Ma non fu solo la scomparsa di quella ragazza, a guastare le mie successive pause pomeridiane, perché, un pomeriggio di un paio di giorni più tardi, ritornando ai Giardini Salvi, alla mia sorpresa, anche l’aquila non era più nella sua gabbia. Ne rimasi così scombussolato, da chiedermi, con preoccupazione, se questo nuovo evento manifestato nei miei confronti, era dovuto ad una semplice coincidenza, o se anche la sparizione dell’aquila faceva parte del lato negativo del mio curriculum scolastico.

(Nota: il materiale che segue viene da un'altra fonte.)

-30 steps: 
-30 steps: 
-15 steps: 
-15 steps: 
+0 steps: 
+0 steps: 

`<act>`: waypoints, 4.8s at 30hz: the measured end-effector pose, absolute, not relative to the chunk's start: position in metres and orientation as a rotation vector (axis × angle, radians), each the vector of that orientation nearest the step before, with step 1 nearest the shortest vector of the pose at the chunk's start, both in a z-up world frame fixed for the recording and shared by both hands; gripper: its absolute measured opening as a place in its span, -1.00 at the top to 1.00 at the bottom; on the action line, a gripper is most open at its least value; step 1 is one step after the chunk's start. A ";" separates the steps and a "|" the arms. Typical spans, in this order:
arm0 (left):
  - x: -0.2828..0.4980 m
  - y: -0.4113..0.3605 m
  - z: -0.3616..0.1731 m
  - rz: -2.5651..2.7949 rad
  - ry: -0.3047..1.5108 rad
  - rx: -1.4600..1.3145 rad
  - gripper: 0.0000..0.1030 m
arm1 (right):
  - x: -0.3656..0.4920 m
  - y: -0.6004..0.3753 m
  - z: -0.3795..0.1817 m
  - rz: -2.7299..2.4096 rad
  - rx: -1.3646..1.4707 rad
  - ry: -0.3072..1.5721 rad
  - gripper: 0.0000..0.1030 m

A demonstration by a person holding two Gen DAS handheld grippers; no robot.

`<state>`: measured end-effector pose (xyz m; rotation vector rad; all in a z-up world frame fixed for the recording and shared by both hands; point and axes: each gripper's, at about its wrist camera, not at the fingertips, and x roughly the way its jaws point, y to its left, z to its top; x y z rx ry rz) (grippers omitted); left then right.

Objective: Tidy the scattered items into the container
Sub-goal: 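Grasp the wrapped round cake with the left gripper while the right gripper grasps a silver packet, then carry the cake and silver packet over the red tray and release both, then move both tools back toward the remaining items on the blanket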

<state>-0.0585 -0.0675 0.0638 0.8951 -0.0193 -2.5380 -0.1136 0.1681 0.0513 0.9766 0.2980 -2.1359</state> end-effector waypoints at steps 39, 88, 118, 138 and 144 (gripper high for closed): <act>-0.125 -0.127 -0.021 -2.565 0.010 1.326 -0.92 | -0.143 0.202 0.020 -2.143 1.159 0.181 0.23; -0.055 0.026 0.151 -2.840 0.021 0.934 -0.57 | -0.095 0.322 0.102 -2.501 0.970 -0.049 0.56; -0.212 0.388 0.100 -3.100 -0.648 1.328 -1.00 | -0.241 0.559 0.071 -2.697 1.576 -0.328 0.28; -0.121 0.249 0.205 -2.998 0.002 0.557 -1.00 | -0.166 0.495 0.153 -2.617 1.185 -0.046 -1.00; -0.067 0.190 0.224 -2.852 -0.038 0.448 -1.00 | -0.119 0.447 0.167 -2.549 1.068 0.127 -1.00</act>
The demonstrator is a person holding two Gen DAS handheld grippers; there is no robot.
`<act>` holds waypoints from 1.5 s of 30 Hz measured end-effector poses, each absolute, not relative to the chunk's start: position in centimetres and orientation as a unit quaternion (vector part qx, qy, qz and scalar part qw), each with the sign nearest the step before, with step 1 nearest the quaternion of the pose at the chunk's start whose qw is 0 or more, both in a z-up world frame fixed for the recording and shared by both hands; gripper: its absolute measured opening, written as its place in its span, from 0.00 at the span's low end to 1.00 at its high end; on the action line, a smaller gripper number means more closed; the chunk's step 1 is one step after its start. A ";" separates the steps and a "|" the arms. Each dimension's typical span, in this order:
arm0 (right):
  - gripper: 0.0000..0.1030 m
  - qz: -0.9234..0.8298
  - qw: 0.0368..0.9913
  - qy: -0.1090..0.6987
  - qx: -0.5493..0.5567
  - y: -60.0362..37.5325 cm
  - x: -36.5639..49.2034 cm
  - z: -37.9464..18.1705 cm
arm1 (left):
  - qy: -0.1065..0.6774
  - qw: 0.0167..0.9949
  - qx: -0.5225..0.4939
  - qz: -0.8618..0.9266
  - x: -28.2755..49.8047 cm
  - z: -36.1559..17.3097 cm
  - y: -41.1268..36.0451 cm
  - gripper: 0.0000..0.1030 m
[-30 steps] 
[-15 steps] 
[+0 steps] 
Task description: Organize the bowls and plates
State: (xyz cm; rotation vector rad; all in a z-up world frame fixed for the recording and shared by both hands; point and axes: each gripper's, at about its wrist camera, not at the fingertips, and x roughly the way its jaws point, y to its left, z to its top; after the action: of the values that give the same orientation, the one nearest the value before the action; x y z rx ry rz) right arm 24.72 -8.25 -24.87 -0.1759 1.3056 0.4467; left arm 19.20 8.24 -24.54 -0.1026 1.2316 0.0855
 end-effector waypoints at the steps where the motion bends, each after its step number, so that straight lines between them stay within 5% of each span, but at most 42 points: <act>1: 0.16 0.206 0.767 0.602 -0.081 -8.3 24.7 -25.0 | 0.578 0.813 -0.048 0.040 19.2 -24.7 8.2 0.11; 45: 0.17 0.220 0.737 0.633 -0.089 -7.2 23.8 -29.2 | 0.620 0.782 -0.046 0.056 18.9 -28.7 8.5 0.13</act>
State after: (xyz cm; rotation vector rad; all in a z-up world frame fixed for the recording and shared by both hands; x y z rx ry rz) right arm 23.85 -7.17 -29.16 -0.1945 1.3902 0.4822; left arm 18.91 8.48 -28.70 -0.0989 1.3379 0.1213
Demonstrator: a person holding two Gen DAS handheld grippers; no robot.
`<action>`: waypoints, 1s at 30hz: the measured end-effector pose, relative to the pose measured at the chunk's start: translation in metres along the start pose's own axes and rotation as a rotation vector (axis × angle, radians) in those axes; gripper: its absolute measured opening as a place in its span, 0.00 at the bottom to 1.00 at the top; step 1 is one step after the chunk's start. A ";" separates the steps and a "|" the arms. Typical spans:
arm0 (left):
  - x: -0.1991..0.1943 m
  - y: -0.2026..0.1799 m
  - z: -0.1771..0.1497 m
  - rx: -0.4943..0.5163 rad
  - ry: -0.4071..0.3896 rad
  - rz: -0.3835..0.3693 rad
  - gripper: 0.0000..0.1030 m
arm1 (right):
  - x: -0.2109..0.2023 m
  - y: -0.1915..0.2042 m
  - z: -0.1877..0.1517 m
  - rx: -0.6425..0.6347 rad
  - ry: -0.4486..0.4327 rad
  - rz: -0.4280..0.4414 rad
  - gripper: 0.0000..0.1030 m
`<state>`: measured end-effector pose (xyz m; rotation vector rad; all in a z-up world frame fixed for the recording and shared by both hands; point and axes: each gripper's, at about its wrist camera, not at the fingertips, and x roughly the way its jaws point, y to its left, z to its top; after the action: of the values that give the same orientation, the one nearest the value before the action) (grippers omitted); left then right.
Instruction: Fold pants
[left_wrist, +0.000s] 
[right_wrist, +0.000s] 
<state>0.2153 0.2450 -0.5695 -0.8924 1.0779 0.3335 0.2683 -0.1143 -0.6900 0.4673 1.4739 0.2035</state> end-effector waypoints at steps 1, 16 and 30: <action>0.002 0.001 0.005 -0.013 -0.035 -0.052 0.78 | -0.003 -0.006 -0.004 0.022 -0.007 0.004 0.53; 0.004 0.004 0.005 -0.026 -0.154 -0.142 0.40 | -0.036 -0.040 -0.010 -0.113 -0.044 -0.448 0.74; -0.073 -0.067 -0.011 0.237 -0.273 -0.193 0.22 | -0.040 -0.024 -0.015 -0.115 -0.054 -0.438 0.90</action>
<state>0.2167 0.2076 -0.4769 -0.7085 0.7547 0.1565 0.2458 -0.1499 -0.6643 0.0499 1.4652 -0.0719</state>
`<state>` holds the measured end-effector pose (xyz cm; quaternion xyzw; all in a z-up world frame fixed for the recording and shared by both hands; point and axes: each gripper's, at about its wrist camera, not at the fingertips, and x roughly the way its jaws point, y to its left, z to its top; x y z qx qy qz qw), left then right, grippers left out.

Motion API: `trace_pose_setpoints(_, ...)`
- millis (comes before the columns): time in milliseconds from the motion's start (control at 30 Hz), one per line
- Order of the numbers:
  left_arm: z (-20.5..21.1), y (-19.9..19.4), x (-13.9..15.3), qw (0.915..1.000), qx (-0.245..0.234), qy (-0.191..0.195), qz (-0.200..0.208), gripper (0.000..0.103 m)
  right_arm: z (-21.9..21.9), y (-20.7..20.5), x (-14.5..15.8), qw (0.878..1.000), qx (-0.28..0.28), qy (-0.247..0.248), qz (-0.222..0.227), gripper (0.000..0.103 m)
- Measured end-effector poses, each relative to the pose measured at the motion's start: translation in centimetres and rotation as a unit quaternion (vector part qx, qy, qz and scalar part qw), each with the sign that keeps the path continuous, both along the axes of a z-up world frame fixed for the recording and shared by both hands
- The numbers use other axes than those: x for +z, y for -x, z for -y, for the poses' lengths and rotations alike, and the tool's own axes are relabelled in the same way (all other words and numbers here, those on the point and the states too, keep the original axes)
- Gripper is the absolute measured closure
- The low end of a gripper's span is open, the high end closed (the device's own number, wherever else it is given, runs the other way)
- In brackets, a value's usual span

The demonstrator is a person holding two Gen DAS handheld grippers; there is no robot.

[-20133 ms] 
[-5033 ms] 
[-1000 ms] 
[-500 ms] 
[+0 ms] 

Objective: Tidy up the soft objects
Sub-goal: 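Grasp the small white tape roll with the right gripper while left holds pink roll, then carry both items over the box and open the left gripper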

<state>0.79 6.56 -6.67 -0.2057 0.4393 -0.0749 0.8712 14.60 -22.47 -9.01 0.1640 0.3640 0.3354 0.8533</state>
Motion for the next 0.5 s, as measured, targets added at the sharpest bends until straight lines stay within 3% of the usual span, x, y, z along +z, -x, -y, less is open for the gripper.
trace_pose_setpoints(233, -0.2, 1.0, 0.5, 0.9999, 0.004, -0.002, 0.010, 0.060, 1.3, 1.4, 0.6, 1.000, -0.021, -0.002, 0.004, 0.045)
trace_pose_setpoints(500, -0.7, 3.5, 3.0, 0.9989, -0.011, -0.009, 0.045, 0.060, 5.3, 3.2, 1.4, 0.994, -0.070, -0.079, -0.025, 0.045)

Fu perciò, con quel sospetto addosso, che, da subito, ne volli sapere di più di quelle improvvise scomparse, se non altro, per meglio capire quali ne furono le cause, innanzitutto, per sapere se l’aquila era morta di malattia, oppure, come da molto tempo mi auguravo, i responsabili del Parco, l’avevano, infine, riportata, nel suo “habitat” naturale della montagna dove godersi, nella libertà, gli ultimi anni della sua vita. Ma, con mio sconcerto, nessuno dei miei interlocutori era in grado di dare una risposta adeguata alla mia domanda. Ammesso, però, che l’ aquila, avesse ottenuto, come da diritto, il giusto trattamento che si meritava, a quel punto, ovviamente, era la scomparsa della ragazza che a me, soprattutto, interessava, anche perché, fin tanto che l’ aquila era nella sua gabbia, potevo sperare che, presto o tardi, quella ragazza sarebbe ritornata nel Parco, per rivederla, ma ora, che anche quella probabilità era del tutto svanita, l’unico luogo dove, poterla, ancora, incontrare, era di rivederla salire sul vagone merci in partenza da Cavazzale.

Riferendomi ormai alle brutte pieghe che il mio curriculum scolastico, in materia di scomparse, aveva preso, anche di quella eventualità era inutile che mi illudessi, e che, pertanto, la sola speranza che ancora mi restava di incontrare quella ragazza, era di immaginarmela, felice e contenta, a godersi la vita in una delle città di suo gradimento, dove far valere, nel massimo delle sue capacità, la sua inconfondibile bellezza. Ai posteri, comunque, l’ardua sentenza.